--- Collected material Enclosed Below ---

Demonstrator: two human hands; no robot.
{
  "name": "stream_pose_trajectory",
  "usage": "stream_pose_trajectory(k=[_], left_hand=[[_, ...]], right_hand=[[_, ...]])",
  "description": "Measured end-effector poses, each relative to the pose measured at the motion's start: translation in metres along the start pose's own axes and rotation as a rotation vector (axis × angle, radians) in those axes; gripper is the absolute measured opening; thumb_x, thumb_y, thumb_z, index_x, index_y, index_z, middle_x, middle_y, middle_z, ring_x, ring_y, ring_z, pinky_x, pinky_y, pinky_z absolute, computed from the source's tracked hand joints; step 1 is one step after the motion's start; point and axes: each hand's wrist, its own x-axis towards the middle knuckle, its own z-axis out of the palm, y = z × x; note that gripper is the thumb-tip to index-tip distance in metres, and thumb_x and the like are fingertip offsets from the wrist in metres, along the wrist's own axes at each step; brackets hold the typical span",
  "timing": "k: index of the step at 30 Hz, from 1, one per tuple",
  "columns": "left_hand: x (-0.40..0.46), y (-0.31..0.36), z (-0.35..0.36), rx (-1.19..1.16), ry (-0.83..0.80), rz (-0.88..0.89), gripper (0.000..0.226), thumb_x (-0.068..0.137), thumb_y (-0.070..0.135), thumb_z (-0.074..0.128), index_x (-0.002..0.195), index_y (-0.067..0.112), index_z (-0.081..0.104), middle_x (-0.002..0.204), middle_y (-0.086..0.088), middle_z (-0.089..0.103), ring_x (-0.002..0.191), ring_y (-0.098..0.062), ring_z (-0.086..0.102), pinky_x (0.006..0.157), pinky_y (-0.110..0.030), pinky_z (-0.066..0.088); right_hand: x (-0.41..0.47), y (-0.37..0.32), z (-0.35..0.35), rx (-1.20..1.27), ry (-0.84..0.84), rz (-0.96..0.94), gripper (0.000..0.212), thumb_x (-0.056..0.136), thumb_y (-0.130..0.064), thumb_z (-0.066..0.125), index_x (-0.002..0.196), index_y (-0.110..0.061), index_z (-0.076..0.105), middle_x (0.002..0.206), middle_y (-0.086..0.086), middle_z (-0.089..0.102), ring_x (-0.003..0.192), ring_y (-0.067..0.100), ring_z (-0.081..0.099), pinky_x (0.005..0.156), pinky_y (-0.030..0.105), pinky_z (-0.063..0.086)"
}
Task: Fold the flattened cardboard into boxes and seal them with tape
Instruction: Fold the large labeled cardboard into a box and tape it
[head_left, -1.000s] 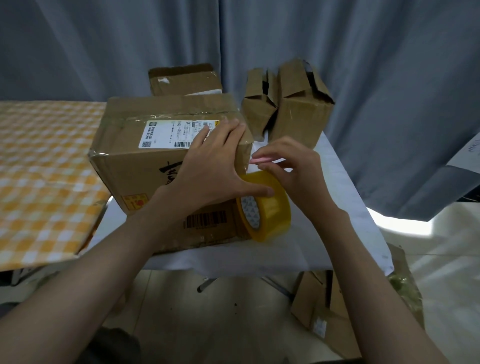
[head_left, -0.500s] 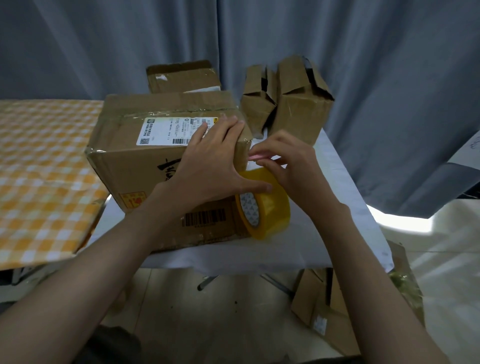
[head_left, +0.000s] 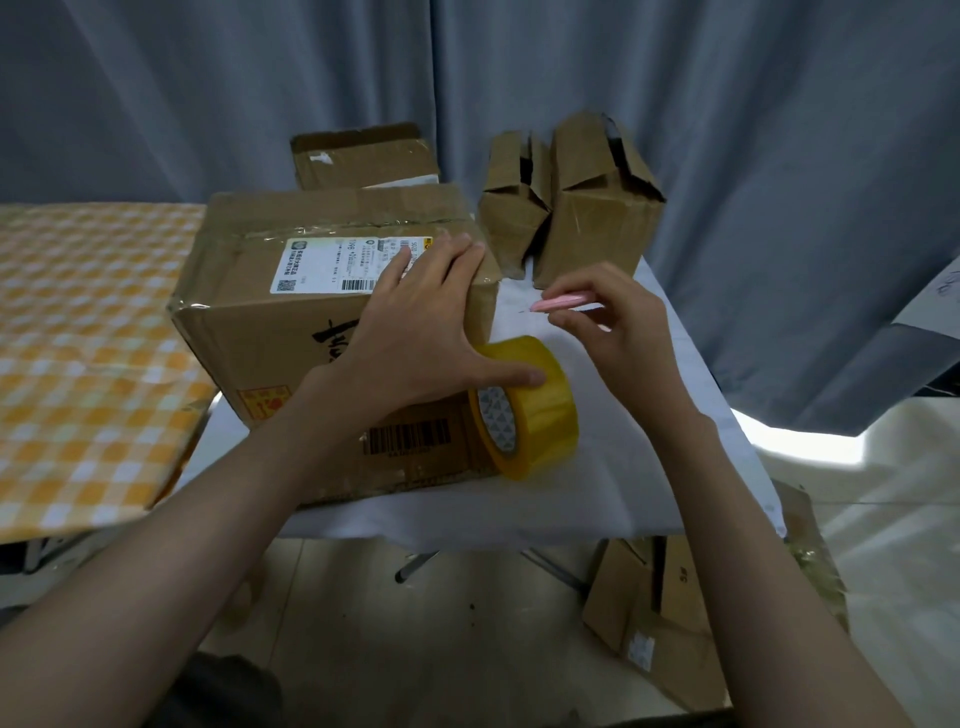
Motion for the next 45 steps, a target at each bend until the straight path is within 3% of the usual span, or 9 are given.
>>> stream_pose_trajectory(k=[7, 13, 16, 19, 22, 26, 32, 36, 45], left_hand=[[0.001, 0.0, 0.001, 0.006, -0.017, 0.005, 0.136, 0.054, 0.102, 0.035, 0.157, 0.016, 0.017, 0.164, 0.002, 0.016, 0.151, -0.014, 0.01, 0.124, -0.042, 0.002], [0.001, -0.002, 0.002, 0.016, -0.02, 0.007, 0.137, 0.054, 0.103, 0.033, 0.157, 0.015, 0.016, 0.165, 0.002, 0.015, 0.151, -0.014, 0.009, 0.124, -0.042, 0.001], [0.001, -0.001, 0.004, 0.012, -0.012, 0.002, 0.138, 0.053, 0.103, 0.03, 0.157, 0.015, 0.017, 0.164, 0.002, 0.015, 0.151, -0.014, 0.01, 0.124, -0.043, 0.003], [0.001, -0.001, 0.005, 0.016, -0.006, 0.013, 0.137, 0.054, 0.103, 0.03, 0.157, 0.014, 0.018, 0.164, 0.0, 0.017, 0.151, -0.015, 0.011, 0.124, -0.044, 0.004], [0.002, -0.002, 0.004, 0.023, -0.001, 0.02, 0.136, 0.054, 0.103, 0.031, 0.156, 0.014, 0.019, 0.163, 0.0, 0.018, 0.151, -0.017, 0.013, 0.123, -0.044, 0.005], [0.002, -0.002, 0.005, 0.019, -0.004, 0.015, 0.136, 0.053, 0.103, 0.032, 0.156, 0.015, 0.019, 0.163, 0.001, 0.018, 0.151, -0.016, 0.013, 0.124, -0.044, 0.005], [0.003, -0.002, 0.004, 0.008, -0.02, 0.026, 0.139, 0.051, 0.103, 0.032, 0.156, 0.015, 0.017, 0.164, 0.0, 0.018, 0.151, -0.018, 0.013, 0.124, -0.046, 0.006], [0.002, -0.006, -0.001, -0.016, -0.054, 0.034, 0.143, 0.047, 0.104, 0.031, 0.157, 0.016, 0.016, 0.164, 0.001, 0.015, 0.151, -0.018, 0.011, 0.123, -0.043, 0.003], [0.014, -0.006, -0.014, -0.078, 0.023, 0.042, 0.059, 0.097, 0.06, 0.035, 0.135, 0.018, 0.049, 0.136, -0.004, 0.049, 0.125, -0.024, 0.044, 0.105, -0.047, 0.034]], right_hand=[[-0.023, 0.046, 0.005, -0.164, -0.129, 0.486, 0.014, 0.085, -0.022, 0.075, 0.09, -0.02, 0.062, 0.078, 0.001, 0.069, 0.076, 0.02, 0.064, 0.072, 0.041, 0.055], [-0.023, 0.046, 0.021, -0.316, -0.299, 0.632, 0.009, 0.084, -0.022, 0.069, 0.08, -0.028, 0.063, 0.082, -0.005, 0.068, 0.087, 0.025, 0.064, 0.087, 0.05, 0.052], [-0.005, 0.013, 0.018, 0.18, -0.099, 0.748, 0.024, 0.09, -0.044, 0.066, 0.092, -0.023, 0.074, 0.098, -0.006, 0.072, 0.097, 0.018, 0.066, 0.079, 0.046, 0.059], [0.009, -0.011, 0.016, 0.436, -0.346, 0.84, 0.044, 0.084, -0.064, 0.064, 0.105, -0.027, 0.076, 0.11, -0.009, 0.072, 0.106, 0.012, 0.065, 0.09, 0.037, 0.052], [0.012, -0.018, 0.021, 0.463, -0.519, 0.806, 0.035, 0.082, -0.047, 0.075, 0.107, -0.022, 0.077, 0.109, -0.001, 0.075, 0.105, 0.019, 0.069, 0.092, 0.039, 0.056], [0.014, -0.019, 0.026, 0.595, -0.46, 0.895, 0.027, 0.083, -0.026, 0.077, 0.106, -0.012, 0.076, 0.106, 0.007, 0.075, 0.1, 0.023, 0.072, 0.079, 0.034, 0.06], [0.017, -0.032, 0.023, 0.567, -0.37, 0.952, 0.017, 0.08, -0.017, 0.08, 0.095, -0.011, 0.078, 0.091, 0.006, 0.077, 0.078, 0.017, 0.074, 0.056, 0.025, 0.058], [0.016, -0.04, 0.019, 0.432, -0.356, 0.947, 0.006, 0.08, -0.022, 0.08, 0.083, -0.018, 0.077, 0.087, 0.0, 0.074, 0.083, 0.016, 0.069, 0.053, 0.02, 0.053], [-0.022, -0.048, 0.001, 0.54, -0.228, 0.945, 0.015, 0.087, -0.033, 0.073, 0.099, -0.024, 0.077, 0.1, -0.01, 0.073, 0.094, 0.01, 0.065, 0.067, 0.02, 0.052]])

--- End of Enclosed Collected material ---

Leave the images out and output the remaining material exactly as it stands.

**Result**.
Demonstrator: two human hands; no robot.
{
  "name": "stream_pose_trajectory",
  "usage": "stream_pose_trajectory(k=[_], left_hand=[[_, ...]], right_hand=[[_, ...]])",
  "description": "Measured end-effector poses, each relative to the pose measured at the motion's start: translation in metres along the start pose's own axes and rotation as a rotation vector (axis × angle, radians) in those axes; gripper is the absolute measured opening; thumb_x, thumb_y, thumb_z, index_x, index_y, index_z, middle_x, middle_y, middle_z, ring_x, ring_y, ring_z, pinky_x, pinky_y, pinky_z absolute, computed from the source's tracked hand joints; step 1 is one step after the motion's start; point and axes: each hand's wrist, its own x-axis towards the middle knuckle, its own z-axis out of the palm, y = z × x; note that gripper is the thumb-tip to index-tip distance in metres, and thumb_x and the like are fingertip offsets from the wrist in metres, along the wrist's own axes at each step; brackets hold the typical span",
  "timing": "k: index of the step at 30 Hz, from 1, one per tuple",
  "columns": "left_hand: x (-0.40..0.46), y (-0.31..0.36), z (-0.35..0.36), rx (-1.19..1.16), ry (-0.83..0.80), rz (-0.88..0.89), gripper (0.000..0.226), thumb_x (-0.068..0.137), thumb_y (-0.070..0.135), thumb_z (-0.074..0.128), index_x (-0.002..0.195), index_y (-0.067..0.112), index_z (-0.081..0.104), middle_x (-0.002..0.204), middle_y (-0.086..0.088), middle_z (-0.089..0.103), ring_x (-0.002..0.191), ring_y (-0.098..0.062), ring_z (-0.086..0.102), pinky_x (0.006..0.157), pinky_y (-0.110..0.030), pinky_z (-0.066..0.088); right_hand: x (-0.41..0.47), y (-0.37..0.32), z (-0.35..0.35), rx (-1.20..1.27), ry (-0.84..0.84), rz (-0.96..0.94), gripper (0.000..0.212), thumb_x (-0.056..0.136), thumb_y (-0.130..0.064), thumb_z (-0.066..0.125), index_x (-0.002..0.196), index_y (-0.110..0.061), index_z (-0.076..0.105), middle_x (0.002..0.206), middle_y (-0.086..0.086), middle_z (-0.089..0.102), ring_x (-0.003..0.192), ring_y (-0.067..0.100), ring_z (-0.081..0.099), pinky_x (0.005..0.156), pinky_y (-0.030..0.105), pinky_z (-0.063..0.086)"
}
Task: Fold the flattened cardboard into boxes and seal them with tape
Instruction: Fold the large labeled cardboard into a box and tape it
[head_left, -1.000s] 
[head_left, -0.500s] 
[head_left, +0.000s] 
Motion for the next 45 steps, a target at each bend until the straight path is within 3% of the usual span, or 9 are given.
>>> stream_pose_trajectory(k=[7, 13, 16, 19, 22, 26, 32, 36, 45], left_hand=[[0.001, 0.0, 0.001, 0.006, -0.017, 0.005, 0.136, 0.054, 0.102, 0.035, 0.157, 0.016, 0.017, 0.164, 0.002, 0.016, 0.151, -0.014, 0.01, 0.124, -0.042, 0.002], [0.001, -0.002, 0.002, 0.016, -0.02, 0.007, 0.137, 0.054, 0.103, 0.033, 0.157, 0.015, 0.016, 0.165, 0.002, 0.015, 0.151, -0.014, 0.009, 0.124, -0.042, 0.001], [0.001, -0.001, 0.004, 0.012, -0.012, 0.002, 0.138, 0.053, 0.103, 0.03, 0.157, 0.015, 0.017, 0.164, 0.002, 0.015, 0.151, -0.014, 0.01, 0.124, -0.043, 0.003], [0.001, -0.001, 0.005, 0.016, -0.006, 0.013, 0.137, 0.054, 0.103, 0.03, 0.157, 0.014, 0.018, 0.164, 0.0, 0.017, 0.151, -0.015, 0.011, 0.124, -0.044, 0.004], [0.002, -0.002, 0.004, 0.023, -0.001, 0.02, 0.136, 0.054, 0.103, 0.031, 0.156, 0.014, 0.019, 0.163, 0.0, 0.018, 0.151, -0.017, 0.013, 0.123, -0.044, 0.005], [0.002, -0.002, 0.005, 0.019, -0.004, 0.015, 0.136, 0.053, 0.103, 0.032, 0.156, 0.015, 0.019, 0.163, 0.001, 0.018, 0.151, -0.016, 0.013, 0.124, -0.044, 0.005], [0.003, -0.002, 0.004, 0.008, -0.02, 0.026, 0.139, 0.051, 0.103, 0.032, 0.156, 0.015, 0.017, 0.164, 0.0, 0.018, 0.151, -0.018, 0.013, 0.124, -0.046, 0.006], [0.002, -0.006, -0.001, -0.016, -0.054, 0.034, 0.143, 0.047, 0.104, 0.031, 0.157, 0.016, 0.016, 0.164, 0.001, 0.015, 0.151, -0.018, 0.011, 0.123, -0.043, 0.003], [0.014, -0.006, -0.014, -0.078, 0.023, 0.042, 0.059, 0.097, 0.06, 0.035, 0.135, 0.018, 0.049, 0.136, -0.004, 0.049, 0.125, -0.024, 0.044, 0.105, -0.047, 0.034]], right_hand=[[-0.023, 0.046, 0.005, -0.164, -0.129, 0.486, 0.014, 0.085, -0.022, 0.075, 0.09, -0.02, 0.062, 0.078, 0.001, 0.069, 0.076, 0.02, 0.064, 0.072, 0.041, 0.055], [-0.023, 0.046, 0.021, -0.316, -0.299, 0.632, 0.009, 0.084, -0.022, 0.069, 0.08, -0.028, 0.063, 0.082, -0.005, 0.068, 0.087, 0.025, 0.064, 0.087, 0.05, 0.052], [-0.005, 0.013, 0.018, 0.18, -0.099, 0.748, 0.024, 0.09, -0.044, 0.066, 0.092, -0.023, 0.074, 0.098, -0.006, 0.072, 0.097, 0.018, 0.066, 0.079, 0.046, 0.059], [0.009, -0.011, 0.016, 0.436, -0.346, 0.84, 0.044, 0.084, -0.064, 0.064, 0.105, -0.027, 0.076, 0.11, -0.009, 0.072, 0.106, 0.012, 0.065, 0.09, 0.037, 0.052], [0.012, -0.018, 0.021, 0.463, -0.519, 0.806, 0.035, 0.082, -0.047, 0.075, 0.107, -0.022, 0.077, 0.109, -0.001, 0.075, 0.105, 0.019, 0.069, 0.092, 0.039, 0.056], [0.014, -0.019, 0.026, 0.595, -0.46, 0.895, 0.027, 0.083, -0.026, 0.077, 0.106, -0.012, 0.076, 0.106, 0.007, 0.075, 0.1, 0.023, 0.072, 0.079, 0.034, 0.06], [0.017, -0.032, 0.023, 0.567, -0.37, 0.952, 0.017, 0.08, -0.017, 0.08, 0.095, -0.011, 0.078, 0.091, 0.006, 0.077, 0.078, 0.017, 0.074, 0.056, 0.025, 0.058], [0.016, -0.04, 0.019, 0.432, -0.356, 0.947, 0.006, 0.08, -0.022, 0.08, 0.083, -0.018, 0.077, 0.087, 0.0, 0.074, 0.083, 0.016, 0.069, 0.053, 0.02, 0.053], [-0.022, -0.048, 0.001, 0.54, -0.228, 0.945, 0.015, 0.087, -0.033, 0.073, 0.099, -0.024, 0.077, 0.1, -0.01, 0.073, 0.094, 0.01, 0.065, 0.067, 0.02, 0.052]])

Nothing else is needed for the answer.